(Data excerpts)
- - - - -

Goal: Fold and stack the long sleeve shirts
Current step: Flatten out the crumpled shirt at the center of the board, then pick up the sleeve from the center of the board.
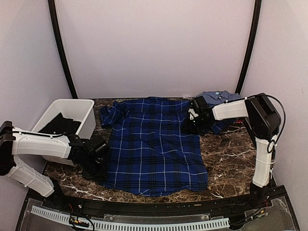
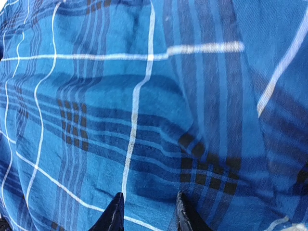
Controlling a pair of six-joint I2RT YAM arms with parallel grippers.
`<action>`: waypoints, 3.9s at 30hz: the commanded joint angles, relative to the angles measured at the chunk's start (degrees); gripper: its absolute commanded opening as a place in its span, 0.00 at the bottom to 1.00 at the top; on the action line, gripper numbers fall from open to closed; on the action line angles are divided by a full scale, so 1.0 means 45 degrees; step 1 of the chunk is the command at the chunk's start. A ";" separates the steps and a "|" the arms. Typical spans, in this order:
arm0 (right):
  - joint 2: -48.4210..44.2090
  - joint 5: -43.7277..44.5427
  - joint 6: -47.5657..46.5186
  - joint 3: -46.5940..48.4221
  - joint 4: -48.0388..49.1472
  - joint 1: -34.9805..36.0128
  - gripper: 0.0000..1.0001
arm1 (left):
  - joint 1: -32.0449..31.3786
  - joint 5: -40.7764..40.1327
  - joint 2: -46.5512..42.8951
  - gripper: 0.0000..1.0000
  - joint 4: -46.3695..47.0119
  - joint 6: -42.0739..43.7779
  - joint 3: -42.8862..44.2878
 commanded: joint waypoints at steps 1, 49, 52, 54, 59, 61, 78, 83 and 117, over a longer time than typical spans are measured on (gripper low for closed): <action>0.0688 0.0589 -0.0520 0.0501 -0.0470 -0.0223 0.34 | -0.0081 0.0731 -0.0001 0.01 -0.0270 0.0064 -0.0613; -0.9916 0.2693 0.7205 -0.9372 -0.0109 0.8120 0.36 | 0.0526 0.0090 0.4015 0.38 0.2167 0.3170 0.4645; -1.0324 0.2595 0.7876 -1.0267 0.0233 0.8521 0.36 | 0.0622 -0.0029 0.3795 0.38 0.2420 0.3140 0.3746; -1.0618 0.2614 0.8246 -1.0694 0.0310 0.8775 0.36 | 0.0656 -0.0032 0.3511 0.38 0.2526 0.3107 0.3220; -1.0474 0.2256 0.8719 -1.1349 0.0595 0.9249 0.36 | 0.0690 -0.0028 0.3271 0.38 0.2505 0.3149 0.2564; -1.0365 0.2231 0.8858 -1.1412 0.0216 0.9415 0.36 | 0.0681 -0.0228 0.3233 0.38 0.2441 0.3162 0.2454; -1.3451 0.2887 0.9482 -1.1226 -0.2847 0.9525 0.44 | 0.0708 -0.0364 0.2728 0.38 0.2105 0.3560 0.2261; -1.3774 0.4338 0.8836 -0.9827 -0.3917 0.9031 0.50 | 0.0687 -0.0322 0.2343 0.40 0.1798 0.4208 0.3231; -0.6808 0.2737 0.1648 -0.4280 0.2441 -0.2481 0.79 | 0.1087 0.1571 0.1337 0.69 0.6904 0.5096 0.5302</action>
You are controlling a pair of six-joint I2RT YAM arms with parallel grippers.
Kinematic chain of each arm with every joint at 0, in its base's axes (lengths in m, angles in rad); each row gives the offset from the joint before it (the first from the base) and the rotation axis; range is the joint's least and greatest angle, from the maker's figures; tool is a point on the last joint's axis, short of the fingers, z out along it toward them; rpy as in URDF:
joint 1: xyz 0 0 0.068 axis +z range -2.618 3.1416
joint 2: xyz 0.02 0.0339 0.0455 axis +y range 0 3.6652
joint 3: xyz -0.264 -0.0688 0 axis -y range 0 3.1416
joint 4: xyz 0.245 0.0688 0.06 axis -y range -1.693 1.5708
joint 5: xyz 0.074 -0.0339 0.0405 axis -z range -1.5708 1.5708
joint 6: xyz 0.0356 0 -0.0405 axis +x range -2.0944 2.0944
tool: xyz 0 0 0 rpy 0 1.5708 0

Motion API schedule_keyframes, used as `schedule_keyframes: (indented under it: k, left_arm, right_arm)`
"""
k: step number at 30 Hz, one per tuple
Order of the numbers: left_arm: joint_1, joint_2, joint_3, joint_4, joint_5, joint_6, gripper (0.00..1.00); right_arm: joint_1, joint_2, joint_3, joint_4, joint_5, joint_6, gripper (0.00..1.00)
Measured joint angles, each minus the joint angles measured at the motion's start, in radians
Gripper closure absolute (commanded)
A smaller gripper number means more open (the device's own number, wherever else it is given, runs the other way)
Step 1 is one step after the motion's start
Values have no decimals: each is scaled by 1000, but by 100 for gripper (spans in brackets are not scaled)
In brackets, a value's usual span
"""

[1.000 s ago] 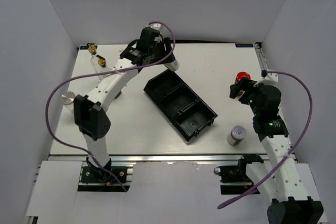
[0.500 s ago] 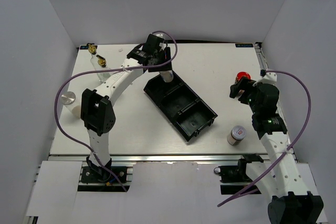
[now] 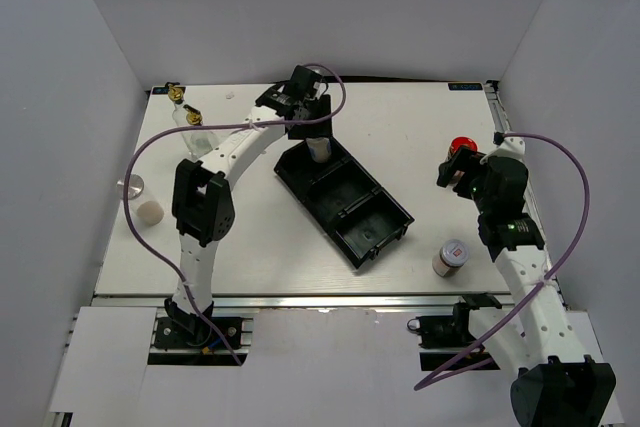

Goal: Organize the condiment bottles

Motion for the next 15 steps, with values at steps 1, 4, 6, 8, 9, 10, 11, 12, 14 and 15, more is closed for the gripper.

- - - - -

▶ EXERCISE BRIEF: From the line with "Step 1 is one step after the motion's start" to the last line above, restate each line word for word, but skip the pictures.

▶ PROBLEM SOLUTION:
Step 1 is one step after the motion's start
Values have no decimals: each is scaled by 1000, but by 100 for gripper (spans in brackets are not scaled)
In brackets, a value's usual span
"""

[1.000 s ago] 
[0.500 s ago] 
[now] 

Goal: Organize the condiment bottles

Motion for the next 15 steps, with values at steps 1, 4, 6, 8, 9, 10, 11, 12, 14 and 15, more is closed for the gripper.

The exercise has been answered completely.